======== DATASET CONTENT

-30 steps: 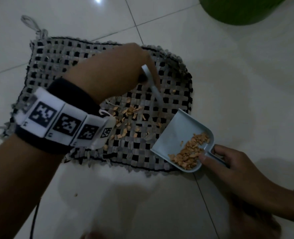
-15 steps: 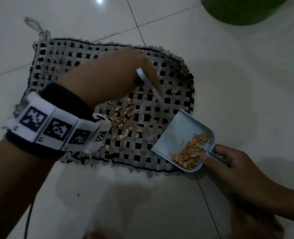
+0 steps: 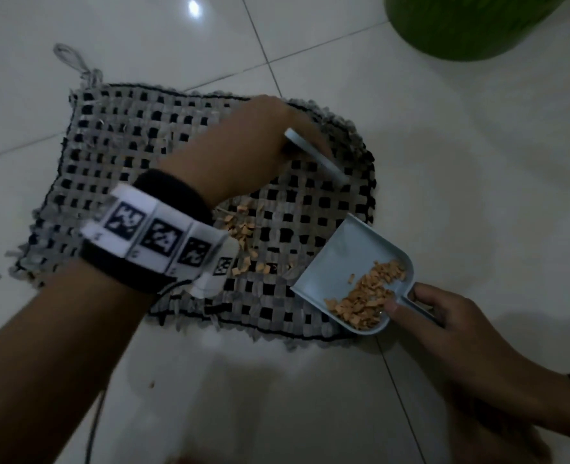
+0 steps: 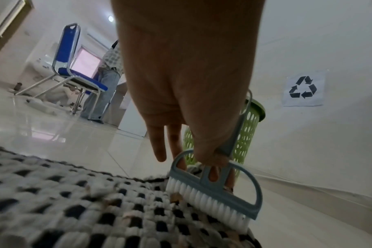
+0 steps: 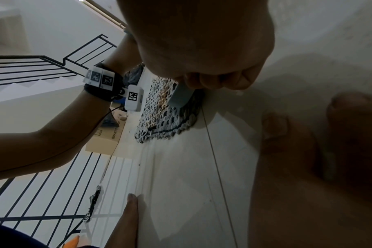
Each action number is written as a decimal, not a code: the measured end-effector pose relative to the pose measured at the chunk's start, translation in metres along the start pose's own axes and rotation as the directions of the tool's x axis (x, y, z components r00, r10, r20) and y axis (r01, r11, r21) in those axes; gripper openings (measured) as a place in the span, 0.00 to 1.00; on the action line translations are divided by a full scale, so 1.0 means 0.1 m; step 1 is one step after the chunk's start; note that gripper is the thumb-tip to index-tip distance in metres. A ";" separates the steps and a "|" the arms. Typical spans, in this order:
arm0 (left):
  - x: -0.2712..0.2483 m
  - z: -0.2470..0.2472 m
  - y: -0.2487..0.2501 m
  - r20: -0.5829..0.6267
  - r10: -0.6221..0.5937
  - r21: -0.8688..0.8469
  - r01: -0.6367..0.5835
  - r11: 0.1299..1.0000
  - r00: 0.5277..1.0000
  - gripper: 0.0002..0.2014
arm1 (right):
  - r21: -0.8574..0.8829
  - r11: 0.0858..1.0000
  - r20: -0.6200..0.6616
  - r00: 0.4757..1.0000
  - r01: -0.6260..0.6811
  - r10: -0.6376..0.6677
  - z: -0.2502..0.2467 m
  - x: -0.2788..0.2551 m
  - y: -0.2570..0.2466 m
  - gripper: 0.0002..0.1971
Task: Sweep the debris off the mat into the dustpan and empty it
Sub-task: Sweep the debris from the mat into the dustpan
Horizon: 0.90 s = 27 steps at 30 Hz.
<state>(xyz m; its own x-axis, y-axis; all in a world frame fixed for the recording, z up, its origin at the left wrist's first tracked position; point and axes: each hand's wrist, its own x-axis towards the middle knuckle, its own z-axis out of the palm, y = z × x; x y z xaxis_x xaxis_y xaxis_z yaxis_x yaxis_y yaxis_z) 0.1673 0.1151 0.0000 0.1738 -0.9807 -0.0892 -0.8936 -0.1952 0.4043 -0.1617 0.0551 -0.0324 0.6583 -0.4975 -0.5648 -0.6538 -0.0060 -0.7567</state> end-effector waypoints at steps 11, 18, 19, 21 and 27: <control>0.07 -0.19 -0.34 0.398 -0.451 0.454 0.255 0.854 0.799 0.15 | 0.000 1.000 -0.003 1.000 0.004 -0.004 -0.01 -0.01 0.00 0.07; 0.20 -0.18 0.28 0.067 -0.195 0.072 0.190 0.979 0.978 0.20 | 0.004 1.000 0.026 0.999 0.020 -0.020 0.01 -0.01 -0.07 0.18; 0.25 -0.14 0.29 0.098 -0.165 0.078 0.157 0.984 0.981 0.22 | 0.004 1.000 0.026 0.999 0.023 -0.023 0.00 -0.01 -0.08 0.18; 0.28 -0.09 0.26 0.175 -0.233 0.132 0.212 0.968 0.957 0.18 | 0.002 1.000 0.019 0.999 0.028 -0.028 -0.01 -0.01 -0.08 0.18; 0.07 -0.30 -0.09 0.358 -0.483 0.484 0.283 0.828 0.799 0.13 | -0.004 1.000 0.009 1.000 0.016 -0.016 0.01 -0.01 -0.04 0.11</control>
<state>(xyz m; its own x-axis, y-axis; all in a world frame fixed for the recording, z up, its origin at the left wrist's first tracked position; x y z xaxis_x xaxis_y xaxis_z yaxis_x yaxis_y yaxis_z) 0.1892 0.1093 0.0228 0.4224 -0.6859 -0.5926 -0.8908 -0.4349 -0.1317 -0.1595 0.0564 -0.0290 0.6722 -0.4893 -0.5557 -0.6446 -0.0174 -0.7643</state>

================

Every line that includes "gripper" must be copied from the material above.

EXERCISE RESULT:
Each action number is written as a decimal, not a code: the measured end-effector pose relative to the pose measured at the chunk's start, translation in metres along the start pose's own axes and rotation as the directions of the tool's x axis (x, y, z components r00, r10, r20) and y axis (r01, r11, r21) in those axes; gripper openings (measured) as a place in the span, 0.00 to 1.00; on the action line translations are divided by a full scale, so 1.0 means 0.1 m; step 1 is one step after the chunk's start; note that gripper is the thumb-tip to index-tip distance in metres. A ";" separates the steps and a "|" the arms. Typical spans, in this order:
  - gripper: 0.0002..0.2014
  - gripper: 0.0002..0.1971

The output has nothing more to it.